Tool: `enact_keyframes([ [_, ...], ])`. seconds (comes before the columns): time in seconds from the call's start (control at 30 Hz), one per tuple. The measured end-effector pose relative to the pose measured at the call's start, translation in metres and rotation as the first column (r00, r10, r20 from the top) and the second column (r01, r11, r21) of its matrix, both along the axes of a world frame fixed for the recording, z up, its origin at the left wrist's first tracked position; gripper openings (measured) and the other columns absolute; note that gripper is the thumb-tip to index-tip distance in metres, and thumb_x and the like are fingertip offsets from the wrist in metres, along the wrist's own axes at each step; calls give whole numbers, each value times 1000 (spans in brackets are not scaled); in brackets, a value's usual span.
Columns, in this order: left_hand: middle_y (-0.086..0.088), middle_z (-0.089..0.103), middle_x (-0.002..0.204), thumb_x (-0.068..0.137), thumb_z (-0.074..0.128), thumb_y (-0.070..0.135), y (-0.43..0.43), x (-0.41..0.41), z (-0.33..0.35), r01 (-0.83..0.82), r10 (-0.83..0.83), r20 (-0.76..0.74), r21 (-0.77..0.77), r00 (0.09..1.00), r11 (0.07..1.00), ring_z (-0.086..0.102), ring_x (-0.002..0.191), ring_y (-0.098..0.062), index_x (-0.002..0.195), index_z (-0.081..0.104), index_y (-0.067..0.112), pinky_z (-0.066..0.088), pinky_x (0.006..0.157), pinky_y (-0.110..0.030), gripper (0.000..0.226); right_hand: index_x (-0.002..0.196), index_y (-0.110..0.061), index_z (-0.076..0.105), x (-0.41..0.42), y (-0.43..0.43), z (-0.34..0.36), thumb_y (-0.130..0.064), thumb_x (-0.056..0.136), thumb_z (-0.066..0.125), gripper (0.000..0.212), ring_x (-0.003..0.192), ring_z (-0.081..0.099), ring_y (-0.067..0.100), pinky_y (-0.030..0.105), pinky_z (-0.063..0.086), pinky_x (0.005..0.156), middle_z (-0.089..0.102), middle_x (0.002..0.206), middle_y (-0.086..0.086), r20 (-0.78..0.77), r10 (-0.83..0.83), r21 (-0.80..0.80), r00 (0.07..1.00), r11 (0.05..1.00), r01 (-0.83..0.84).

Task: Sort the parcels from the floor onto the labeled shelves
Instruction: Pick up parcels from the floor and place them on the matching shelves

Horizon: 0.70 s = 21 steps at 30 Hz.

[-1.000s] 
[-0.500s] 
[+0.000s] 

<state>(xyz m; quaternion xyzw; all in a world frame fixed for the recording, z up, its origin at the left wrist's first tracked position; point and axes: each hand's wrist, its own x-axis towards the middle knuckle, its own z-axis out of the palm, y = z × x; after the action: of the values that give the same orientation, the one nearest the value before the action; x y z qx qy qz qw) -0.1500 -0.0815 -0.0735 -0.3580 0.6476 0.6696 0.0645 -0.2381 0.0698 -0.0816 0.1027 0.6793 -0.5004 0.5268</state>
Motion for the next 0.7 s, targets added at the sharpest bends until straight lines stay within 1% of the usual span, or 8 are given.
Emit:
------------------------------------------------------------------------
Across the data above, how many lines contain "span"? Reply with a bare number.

2